What to do:
The lines from the start of the listing through the line containing "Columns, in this" should be printed exactly, and no other lines should be printed.

= = = = =

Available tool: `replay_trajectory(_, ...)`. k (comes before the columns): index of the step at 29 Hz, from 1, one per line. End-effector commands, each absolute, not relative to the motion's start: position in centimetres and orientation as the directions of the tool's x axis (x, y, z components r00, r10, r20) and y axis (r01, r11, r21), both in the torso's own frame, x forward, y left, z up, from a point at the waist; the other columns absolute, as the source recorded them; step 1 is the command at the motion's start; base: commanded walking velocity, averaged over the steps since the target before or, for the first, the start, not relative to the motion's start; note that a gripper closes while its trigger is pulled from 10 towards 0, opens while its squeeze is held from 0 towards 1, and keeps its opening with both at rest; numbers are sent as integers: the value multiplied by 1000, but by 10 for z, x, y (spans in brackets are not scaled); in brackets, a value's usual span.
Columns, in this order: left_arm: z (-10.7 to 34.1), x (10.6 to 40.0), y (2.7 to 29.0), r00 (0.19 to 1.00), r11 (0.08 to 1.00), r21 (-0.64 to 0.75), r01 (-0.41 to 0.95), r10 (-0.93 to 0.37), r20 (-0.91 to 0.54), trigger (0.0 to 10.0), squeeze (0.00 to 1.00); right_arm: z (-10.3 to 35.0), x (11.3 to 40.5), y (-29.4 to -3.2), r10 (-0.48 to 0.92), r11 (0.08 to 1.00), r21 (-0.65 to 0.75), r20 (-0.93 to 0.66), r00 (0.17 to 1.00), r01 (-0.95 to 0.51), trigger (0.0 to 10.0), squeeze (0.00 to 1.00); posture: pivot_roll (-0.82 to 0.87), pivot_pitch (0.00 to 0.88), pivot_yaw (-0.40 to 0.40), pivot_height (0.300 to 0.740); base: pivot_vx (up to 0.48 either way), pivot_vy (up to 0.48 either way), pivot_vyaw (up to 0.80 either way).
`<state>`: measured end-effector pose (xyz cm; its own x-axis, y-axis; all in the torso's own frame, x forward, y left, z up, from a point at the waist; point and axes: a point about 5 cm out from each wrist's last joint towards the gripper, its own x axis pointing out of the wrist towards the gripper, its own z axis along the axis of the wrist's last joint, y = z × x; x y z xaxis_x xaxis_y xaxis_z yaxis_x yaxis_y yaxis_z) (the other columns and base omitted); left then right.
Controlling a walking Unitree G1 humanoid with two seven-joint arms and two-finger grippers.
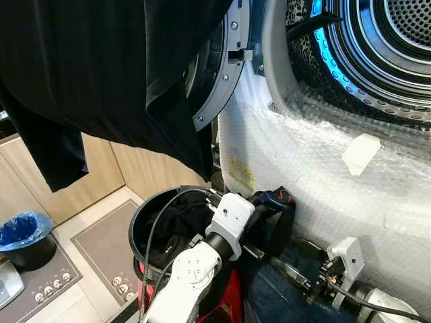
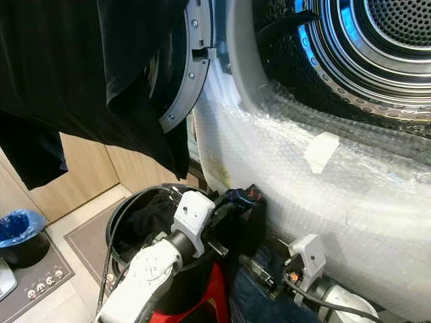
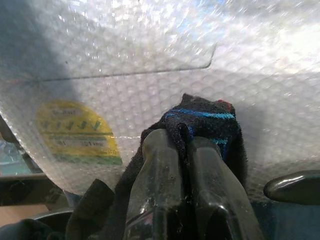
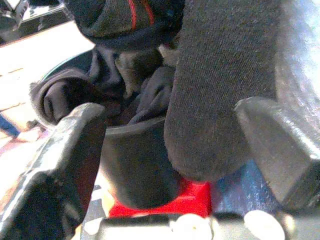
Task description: Clothes washing
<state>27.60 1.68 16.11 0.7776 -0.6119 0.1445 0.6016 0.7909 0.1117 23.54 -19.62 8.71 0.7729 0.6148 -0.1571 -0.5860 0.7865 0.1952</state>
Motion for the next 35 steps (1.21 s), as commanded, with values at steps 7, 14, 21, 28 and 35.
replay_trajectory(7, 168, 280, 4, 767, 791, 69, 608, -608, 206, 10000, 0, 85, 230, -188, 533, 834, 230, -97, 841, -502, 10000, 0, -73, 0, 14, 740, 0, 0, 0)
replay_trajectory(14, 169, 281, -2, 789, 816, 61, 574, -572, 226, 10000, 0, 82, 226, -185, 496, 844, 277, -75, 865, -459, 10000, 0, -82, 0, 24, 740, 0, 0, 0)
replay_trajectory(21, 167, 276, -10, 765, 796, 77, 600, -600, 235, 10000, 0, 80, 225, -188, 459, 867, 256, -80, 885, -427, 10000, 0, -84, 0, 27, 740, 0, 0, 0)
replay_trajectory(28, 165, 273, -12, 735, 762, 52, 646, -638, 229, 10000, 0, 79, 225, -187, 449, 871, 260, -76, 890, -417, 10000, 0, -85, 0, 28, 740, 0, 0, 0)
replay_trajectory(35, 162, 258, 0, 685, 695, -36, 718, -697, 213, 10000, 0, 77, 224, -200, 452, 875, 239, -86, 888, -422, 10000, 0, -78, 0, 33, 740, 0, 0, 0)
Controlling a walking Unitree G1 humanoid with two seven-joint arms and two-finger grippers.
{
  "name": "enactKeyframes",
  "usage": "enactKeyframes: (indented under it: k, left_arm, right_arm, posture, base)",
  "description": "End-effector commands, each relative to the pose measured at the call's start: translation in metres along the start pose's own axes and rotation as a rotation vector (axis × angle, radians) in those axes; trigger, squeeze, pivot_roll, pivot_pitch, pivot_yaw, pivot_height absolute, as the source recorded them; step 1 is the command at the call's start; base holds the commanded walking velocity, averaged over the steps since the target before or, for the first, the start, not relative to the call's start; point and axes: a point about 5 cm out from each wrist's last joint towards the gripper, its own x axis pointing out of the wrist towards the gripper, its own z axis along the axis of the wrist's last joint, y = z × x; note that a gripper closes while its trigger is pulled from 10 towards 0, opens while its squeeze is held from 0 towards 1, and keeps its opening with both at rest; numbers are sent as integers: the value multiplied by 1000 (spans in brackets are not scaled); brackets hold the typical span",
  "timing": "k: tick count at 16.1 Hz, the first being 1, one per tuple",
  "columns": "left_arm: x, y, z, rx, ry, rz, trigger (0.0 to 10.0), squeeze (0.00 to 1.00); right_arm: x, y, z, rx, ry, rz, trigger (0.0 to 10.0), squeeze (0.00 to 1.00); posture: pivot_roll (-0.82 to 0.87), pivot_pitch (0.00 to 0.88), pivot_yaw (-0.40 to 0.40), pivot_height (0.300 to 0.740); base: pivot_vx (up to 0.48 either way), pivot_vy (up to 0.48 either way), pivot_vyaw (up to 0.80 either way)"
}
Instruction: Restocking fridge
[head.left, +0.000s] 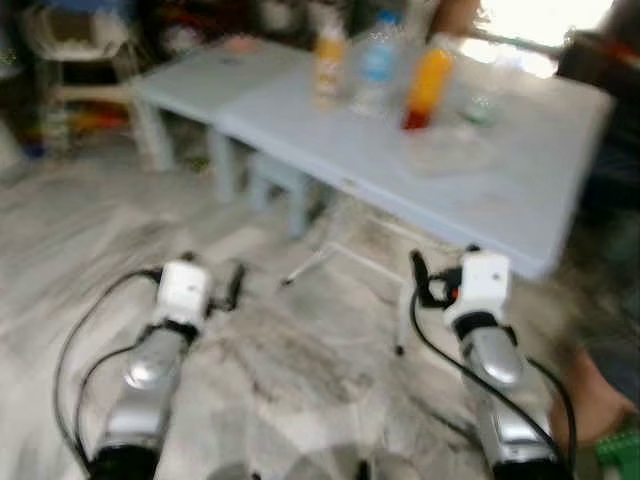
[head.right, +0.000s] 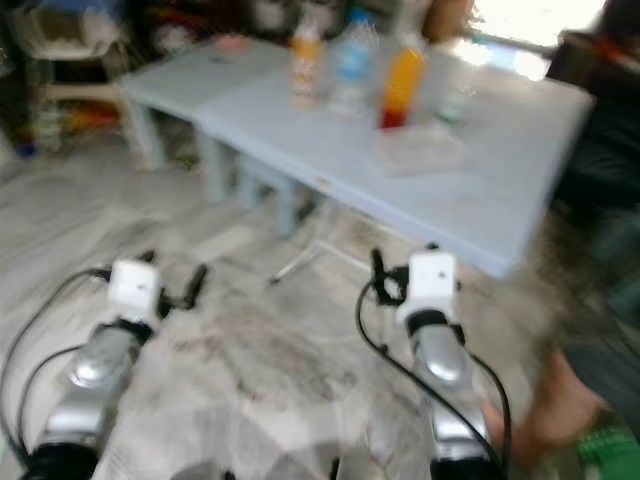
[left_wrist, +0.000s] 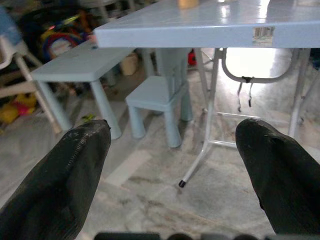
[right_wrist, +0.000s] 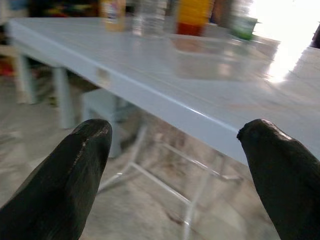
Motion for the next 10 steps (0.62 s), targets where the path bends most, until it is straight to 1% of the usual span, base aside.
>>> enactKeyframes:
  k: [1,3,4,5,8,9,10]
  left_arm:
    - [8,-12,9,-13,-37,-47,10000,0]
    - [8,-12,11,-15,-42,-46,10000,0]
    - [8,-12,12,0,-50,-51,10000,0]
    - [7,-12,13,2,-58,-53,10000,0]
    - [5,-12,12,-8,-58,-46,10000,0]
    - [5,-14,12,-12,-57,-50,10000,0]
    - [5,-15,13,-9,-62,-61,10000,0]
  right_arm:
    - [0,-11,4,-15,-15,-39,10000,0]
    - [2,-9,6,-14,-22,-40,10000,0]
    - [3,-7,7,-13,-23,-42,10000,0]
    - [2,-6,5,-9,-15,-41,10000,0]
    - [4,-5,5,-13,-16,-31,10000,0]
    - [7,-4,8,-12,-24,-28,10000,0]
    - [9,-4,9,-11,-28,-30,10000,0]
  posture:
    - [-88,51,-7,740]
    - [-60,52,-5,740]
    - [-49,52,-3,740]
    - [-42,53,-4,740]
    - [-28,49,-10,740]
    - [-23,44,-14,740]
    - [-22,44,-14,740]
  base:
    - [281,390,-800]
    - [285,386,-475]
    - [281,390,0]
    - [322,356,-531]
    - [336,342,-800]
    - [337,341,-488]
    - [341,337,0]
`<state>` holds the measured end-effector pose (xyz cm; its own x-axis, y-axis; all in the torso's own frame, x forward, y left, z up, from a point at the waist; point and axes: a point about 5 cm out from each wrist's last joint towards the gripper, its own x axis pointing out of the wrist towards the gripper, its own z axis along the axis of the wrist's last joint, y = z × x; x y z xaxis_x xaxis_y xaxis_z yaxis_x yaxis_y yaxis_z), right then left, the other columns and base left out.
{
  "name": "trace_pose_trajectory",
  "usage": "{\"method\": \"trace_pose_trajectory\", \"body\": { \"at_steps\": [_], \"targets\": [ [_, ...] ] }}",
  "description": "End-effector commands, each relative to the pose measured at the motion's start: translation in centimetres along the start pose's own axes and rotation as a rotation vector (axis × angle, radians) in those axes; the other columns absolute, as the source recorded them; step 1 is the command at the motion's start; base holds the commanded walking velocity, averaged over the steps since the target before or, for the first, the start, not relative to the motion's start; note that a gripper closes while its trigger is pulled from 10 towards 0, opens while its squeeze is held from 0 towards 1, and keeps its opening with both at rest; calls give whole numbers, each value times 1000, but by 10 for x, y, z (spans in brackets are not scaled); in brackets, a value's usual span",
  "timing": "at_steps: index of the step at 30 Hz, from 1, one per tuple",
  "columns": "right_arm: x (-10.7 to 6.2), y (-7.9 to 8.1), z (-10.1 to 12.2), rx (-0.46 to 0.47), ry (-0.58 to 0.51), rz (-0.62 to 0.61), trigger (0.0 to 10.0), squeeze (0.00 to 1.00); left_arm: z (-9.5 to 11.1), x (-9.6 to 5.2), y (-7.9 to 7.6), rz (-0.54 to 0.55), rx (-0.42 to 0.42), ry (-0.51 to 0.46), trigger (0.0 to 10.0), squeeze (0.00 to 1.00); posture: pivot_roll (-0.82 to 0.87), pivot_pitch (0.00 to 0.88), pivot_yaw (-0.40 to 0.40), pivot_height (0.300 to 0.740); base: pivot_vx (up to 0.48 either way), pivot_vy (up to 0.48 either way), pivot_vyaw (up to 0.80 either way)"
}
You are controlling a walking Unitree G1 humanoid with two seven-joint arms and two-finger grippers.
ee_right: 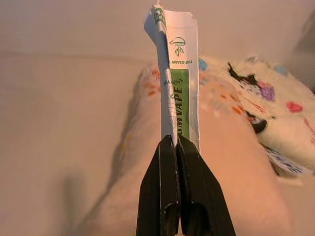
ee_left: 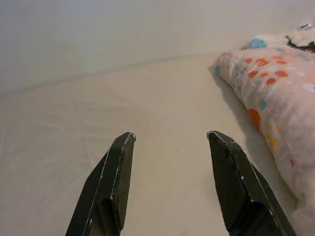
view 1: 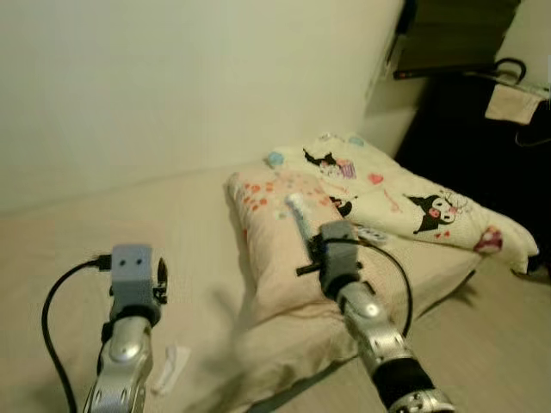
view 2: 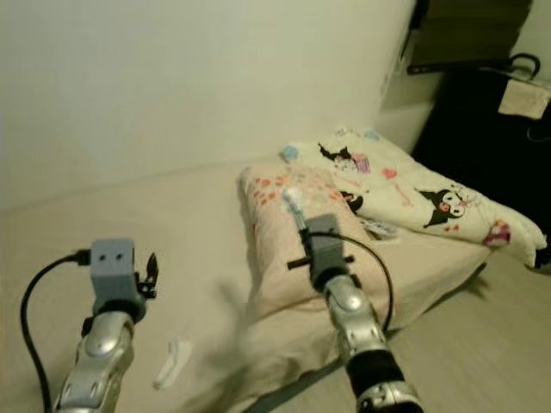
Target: Clean up the room
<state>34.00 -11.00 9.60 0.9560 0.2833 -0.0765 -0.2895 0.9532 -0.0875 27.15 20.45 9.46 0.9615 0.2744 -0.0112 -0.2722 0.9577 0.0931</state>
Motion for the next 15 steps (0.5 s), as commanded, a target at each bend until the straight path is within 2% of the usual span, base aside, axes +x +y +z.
{"method": "trace_pose_trajectory", "body": {
  "at_steps": [1,15],
  "targets": [
    [-1,-1,-4,1,14,4,10000,0,-1,1,-3,-4,7,6,10000,0,4,0,-102,731,0,0,-800],
    [1,-3,0,-7,4,-2,10000,0,1,6,-6,-7,4,0,10000,0,-9,0,-96,731,0,0,-800]
  ]
}}
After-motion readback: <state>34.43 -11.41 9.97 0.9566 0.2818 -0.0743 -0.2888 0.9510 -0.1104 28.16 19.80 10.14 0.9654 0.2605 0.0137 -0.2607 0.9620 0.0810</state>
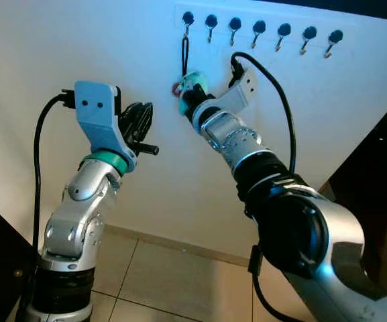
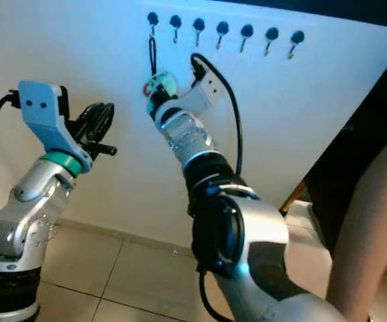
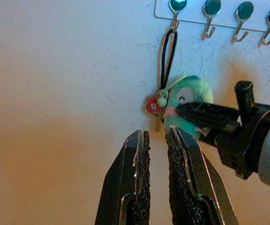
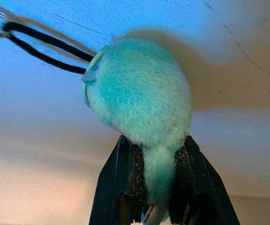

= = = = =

Solution for this task:
Available tool: `replay_trajectory(_, ...)`. k (comes before the columns): index of the step at 29 Hz, from 1, one per line. End-effector commands, each absolute, not relative to the motion's start: position in centimetres and orientation as the directions of the tool's x axis (x, y, z components r00, r10, r20) and y axis (r01, r11, r21), both in the torso's own frame, x forward, y left, z up, from a point at the waist; the other columns absolute, as the source recorded them; step 1 is the command at the motion's start; base: commanded walking velocity, averaged over the steps since the target before or, for the first, the start, not relative to the motion's start; note that a gripper closes while its trigger is pulled from 10 towards 0, opens while its squeeze is held from 0 towards 1, and keeps its opening with both at rest; numbers are sent as integers: the value multiplied by 1000, but by 10 for z, x, y (spans in brackets are not scaled); in brackets, a value's usual span.
Columns, in this order: left_arm: z (-10.7 to 34.1), x (10.6 to 40.0), y (2.7 to 29.0), r00 (0.19 to 1.00), r11 (0.08 to 1.00), r21 (-0.64 to 0.75), r01 (-0.41 to 0.95), r10 (-0.93 to 0.37), r20 (-0.91 to 0.54), trigger (0.0 to 10.0), squeeze (0.00 to 1.00); right_arm: z (-10.3 to 35.0), x (11.3 to 40.5), y (-29.4 to -3.2), r10 (-0.48 to 0.92), r11 (0.08 to 1.00), r21 (-0.65 to 0.75), r20 (-0.93 to 0.66), r00 (0.17 to 1.00), r01 (-0.95 to 0.51), trigger (0.0 to 10.0), squeeze (0.00 to 1.00); posture: pivot_roll (-0.82 to 0.87), pivot_pitch (0.00 to 0.88), pivot_yaw (-0.40 to 0.40), pivot_height (0.300 to 0.740); base: pivot_vx (up to 0.48 either way), pivot_vy (up to 0.48 either way), pivot_vyaw (up to 0.80 either way).

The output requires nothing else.